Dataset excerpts
Segment Open

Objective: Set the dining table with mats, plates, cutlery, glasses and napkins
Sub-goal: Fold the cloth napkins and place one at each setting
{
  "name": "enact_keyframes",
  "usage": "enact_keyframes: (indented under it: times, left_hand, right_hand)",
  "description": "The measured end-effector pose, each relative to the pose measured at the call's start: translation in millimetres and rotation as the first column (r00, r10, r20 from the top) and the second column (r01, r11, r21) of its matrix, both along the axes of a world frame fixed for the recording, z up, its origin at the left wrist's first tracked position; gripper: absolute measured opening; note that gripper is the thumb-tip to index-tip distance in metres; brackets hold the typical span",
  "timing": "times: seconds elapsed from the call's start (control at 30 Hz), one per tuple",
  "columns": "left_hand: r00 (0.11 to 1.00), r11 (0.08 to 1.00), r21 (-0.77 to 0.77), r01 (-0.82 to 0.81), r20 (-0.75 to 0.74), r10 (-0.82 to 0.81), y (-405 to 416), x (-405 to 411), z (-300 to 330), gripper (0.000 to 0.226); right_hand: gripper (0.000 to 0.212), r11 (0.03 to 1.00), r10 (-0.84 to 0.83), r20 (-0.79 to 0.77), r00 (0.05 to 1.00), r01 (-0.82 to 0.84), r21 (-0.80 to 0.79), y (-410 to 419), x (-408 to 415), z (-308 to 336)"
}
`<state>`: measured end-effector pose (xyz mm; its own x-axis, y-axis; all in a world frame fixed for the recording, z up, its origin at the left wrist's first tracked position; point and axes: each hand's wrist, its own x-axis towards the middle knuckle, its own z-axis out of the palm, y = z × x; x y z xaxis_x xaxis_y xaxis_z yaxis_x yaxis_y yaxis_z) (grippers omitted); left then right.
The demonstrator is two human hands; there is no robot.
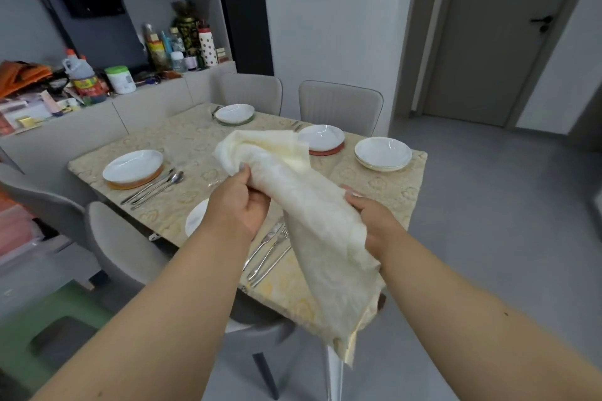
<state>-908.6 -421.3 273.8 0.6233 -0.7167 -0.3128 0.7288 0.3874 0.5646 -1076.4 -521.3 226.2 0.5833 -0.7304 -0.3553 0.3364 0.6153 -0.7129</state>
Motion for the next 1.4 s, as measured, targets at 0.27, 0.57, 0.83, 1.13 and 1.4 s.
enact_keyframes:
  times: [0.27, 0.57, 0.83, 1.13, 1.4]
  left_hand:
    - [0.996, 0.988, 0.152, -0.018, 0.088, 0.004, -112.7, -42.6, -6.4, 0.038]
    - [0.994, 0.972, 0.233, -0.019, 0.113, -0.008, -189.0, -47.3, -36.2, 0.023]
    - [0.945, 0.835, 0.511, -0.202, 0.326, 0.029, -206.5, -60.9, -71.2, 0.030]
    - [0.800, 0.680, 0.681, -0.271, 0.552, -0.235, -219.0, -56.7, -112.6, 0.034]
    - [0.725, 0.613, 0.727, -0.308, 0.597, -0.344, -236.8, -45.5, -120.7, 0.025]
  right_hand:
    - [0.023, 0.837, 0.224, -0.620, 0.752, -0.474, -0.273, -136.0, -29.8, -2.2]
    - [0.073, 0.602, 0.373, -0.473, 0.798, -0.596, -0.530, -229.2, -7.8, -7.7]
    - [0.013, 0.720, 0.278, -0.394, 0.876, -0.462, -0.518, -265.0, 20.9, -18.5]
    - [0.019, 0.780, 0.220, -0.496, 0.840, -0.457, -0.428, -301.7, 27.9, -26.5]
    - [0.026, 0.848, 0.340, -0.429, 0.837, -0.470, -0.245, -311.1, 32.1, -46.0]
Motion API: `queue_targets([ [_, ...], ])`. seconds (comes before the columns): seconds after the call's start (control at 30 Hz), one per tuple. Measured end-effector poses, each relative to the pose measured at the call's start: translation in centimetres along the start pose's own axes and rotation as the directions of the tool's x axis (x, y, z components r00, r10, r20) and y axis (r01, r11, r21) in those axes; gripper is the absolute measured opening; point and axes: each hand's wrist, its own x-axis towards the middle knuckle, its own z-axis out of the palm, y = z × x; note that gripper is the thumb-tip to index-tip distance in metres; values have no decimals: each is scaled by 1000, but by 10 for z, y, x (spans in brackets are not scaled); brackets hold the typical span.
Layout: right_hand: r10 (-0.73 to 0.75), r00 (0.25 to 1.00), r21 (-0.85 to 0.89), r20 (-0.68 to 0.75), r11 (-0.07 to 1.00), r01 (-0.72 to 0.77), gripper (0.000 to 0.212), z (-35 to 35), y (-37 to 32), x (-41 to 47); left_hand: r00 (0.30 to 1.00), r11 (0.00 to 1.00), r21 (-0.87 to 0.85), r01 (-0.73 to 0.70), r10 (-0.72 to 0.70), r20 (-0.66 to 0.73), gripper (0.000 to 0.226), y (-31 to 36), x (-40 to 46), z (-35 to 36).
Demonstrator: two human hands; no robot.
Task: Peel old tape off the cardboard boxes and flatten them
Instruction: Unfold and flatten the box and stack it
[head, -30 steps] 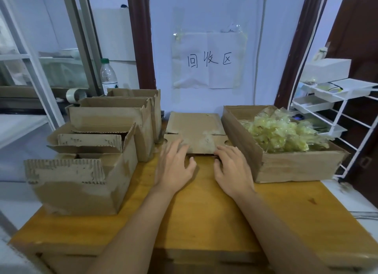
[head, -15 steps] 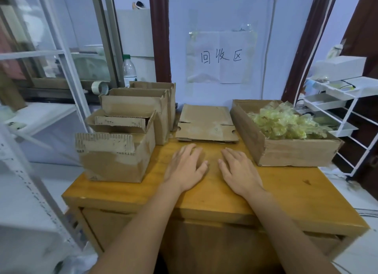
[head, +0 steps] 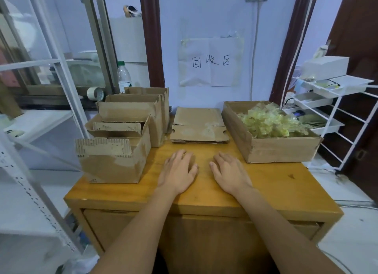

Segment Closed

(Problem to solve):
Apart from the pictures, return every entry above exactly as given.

(Answer):
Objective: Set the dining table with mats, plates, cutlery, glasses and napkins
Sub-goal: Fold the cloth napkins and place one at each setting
{
  "name": "enact_keyframes",
  "usage": "enact_keyframes: (indented under it: times, left_hand, right_hand)",
  "description": "The measured end-effector pose, each relative to the pose measured at the call's start: translation in millimetres and rotation as the first column (r00, r10, r20 from the top) and the second column (r01, r11, r21) of its matrix, both along the axes of a world frame fixed for the recording, z up, its origin at the left wrist's first tracked position; gripper: absolute measured opening; note that gripper is the thumb-tip to index-tip distance in metres; brackets hold the typical span",
  "timing": "times: seconds elapsed from the call's start (control at 30 Hz), one per tuple",
  "columns": "left_hand: r00 (0.11 to 1.00), r11 (0.08 to 1.00), r21 (-0.77 to 0.77), r01 (-0.82 to 0.81), r20 (-0.75 to 0.74), r10 (-0.82 to 0.81), y (-405 to 416), x (-405 to 411), z (-300 to 330), gripper (0.000 to 0.226); right_hand: gripper (0.000 to 0.212), r11 (0.03 to 1.00), r10 (-0.84 to 0.83), r20 (-0.79 to 0.77), r00 (0.05 to 1.00), r01 (-0.82 to 0.84), r21 (-0.80 to 0.79), y (-410 to 419), x (-408 to 415), z (-308 to 336)"
}
`<state>`: measured end-effector pose (xyz mm; its own x-axis, y-axis; all in a world frame fixed for the recording, z up, its origin at the left wrist's first tracked position; point and axes: each hand's wrist, its own x-axis towards the middle knuckle, its own z-axis out of the palm, y = z × x; x y z xaxis_x xaxis_y xaxis_z yaxis_x yaxis_y yaxis_z) (grippers omitted); left then right.
The demonstrator is two human hands; there is no robot.
<state>-908.6 -421.3 273.8 0.6233 -0.7167 -0.3128 0.7288 0.3874 0.5646 -1076.4 -521.3 226.2 0.5833 -0.7304 -0.3553 0.3364 0.6153 -0.7129</state>
Motion for the next 1.4 s, as measured, targets at 0.27, 0.57, 0.83, 1.13 and 1.4 s.
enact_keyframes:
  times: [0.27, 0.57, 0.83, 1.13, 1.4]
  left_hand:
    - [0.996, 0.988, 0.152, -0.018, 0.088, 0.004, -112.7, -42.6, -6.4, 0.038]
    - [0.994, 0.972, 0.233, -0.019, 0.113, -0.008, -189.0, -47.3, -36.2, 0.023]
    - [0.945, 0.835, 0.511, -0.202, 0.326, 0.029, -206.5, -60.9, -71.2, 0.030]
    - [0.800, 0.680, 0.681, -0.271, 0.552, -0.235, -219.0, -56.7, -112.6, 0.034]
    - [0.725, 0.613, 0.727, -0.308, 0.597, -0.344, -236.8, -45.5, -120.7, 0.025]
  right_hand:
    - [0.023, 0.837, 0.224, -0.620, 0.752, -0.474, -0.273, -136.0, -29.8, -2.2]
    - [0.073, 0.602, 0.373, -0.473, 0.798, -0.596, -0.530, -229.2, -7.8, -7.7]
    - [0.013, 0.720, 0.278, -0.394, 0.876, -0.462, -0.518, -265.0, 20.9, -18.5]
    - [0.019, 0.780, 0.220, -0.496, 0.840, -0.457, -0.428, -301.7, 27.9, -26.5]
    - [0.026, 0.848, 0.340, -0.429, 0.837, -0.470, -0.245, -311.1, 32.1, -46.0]
Motion API: `queue_targets([ [_, ...], ])`. seconds (comes before the columns): seconds after the call's start (control at 30 Hz), one per tuple. Measured end-effector poses, each relative to the pose measured at the call's start: translation in centimetres along the start pose's own axes and rotation as the directions of the tool's x axis (x, y, z components r00, r10, r20) and y axis (r01, r11, r21) in those axes; gripper is the absolute measured opening; point and axes: each hand's wrist, its own x-axis towards the middle knuckle, its own z-axis out of the palm, y = z × x; note that gripper is the thumb-tip to index-tip distance in metres; values have no decimals: each is scaled by 1000, but by 10 for z, y, x (spans in brackets are not scaled); brackets hold the typical span.
Layout: right_hand: r10 (-0.73 to 0.75), r00 (0.25 to 1.00), r21 (-0.85 to 0.89), r20 (-0.68 to 0.75), r11 (-0.07 to 1.00), r01 (-0.72 to 0.77), gripper (0.000 to 0.212), z (-35 to 35), y (-37 to 32), x (-41 to 47); left_hand: r00 (0.30 to 1.00), r11 (0.00 to 1.00), r21 (-0.87 to 0.85), r01 (-0.73 to 0.70), r10 (-0.72 to 0.70), r20 (-0.66 to 0.73), gripper (0.000 to 0.226), y (-31 to 36), x (-40 to 46), z (-35 to 36).
Demonstrator: two human hands; no robot.
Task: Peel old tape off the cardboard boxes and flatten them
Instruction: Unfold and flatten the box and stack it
[head, -30 steps] 
[head, -15 steps] 
[head, +0 steps] 

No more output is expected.